One could see the assumptions of the analysis as another limitation, such as whitening the neural representation (albeit the authors suggest this might be replaced by a data-dependent online normalisation), bounding loss to be not greater than 1, the L2 norm of the polynomial, etc, etc. This “limitation” is however typical for theoretical approaches and as such should not impact the paper’s acceptance.

__ Correctness__: The claims and methods appear correct, I did not review all the proofs in detail. Theorem 1 (Generalization) appears to be missing the sqrt(log(Dm)) factor, but it seems to be a typo (it’s referred to later in the text).

__ Clarity__: Yes, but see above about the absolute clarity of the mathematical notation.

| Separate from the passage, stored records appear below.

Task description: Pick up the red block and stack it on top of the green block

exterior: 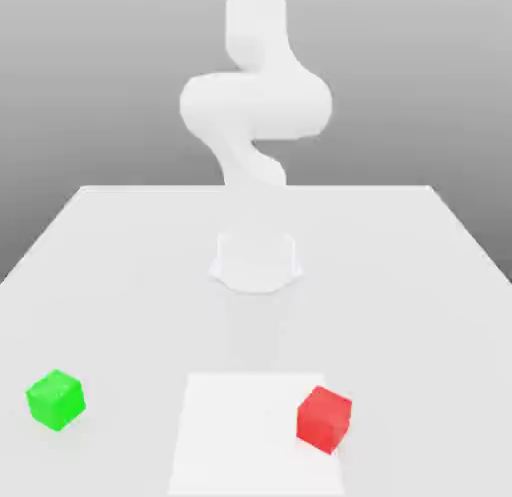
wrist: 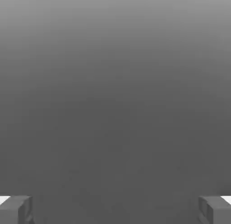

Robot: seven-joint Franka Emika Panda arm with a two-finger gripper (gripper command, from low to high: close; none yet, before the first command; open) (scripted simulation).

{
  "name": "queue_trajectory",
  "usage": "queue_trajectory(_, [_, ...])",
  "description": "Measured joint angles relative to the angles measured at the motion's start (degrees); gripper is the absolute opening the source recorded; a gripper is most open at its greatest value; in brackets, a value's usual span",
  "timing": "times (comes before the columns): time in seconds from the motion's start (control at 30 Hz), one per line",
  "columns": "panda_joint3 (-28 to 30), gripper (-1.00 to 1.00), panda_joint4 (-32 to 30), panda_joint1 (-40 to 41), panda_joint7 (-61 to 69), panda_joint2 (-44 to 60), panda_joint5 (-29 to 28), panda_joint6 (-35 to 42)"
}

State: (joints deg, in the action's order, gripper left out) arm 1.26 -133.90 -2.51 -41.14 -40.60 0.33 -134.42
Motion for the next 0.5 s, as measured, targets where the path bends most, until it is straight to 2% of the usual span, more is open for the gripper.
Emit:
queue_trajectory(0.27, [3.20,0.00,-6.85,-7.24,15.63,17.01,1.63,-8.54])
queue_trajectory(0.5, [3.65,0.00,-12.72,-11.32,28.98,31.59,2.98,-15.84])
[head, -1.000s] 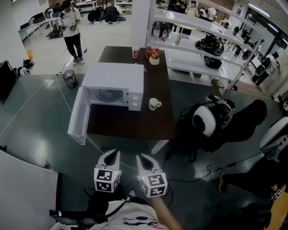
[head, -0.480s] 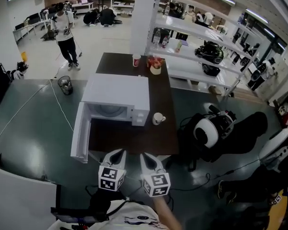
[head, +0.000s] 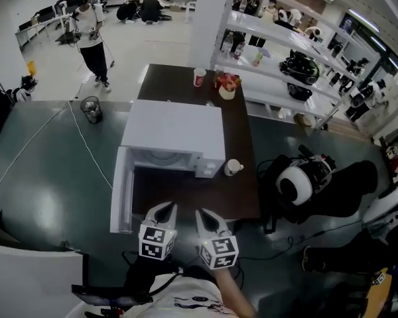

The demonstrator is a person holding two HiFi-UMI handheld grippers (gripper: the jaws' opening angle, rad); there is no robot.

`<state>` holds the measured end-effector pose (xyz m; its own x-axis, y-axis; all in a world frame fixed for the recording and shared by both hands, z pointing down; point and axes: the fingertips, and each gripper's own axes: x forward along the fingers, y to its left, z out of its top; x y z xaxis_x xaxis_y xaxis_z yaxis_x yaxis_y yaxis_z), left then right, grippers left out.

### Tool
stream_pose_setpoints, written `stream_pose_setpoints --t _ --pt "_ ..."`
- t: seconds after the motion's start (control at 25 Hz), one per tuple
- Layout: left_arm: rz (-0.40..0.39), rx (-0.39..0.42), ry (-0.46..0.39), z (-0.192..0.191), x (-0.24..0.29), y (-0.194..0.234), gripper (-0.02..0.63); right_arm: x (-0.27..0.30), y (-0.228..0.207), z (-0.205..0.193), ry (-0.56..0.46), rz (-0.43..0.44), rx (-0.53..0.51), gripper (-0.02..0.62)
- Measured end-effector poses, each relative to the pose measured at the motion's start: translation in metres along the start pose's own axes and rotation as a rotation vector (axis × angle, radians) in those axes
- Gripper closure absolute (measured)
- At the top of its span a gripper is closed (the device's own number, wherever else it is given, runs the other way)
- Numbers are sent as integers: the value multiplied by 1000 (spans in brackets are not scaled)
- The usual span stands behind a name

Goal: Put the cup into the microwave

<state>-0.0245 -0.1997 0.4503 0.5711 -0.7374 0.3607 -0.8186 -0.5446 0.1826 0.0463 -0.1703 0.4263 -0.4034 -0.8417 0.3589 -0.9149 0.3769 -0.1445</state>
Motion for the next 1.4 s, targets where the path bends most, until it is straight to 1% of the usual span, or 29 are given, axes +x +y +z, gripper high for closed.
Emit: stream_pose_setpoints --t 0.24,0.36,0.44,0.64,0.84,1.0,1.16,1.28,1.4 --pt "-3 -23 64 -21 2 4 606 2 3 -26 74 9 33 594" --pt "22 -12 77 -20 4 14 606 16 1 -23 72 29 32 594" --pt "33 -9 82 -18 9 16 606 21 -5 -20 70 41 34 594" --pt "52 14 116 -23 25 9 606 18 -29 -28 93 32 63 594" --pt "41 5 179 -33 43 4 606 20 -45 -39 130 20 85 594" --pt "33 -4 250 -54 59 0 606 19 -72 -61 174 1 103 594" --pt "18 -64 340 -76 68 4 606 24 -100 -78 221 -30 124 594" --pt "12 -111 410 -102 88 -6 606 29 -144 -104 257 -58 136 594" --pt "8 -136 473 -127 103 -20 606 39 -187 -128 294 -77 135 594"
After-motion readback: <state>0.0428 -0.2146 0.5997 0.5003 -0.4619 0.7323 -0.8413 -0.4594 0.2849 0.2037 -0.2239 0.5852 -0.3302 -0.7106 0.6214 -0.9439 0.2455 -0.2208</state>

__ Relation to Prior Work__: Yes

__ Reproducibility__: Yes

__ Additional Feedback__: Please, see above.
---- POST FEEDBACK ----
Thank you for your response and addressing all the points above. I increased my confidence score as I trust the final submission will be exceptionally clearly presented.

__ Summary and Contributions__: This is a theoretical paper on supervised learning. It takes off from many works which show that learning dynamics linearizes in some regimes, most notably the wide network limit which leads to the neural tangent kernel (NTK). The authors study simple limits introduced in ref. [8] which expand the activation function around the initial condition and keep the degree k term. The k=1 case is closely related to the NTK.
Here they look at a 3-layer network in which the first layer is a fixed random feature model. The main claim is that a k=2 model can fit a degree p polynomial in d dimensions with d^(p/2) samples instead of d^{p-1} for k=1 or the NTK, in both cases with the random feature layer. It is suggested that this illustrates a reason that real nonlinear NN models can perform better than linearized models and the NTK.

__ Strengths__: The basic claim is clearly stated and I think it is new. It is supported with rigorous results whose proofs are spelled out in great detail in the supplement.

__ Weaknesses__: It would be helpful to say more about what is responsible for the difference between the quadratic model and the linear models. The lower bound for the linear model is just quoted from [27], which is not so helpful.
Also, how much does the main result say about the advantages of a nonlinear NN over a linearized NN or a kernel model. It seems plausible that as training proceeds, the higher order terms become more important, but I'm not sure this paper gives evidence for that.
Note added: the authors' feedback on this point was helpful.

__ Correctness__: Looks correct.

__ Clarity__: Yes.

__ Relation to Prior Work__: Yes.

__ Reproducibility__: Yes

__ Additional Feedback__:

__ Summary and Contributions__: This paper looks at the benefits of intermediate representations of deep neural networks. For doing so, it compares linearized and quadratic approximations to one- and two-layer neural networks in terms of their ability to learn low-rank polynomials. The paper establishes that while in linearized models, depth does not influence this ability to learn, in quadratic models, the two-layer networks have provably lower sample complexity than one-layer networks.

__ Strengths__: This paper makes very sound claims, is thorough, clean and most of all, things are explained well. This goes as far as annotating different parts of a bound with explanations of what conditions give rise to it, it really helps when reading. I am not an expert in this particular sub-field, but I'm convinced that the claims made hold and that the work is significant, relevant and novel.
Further, the results are interpreted well and it feels like a coherent story that is built around the central claims.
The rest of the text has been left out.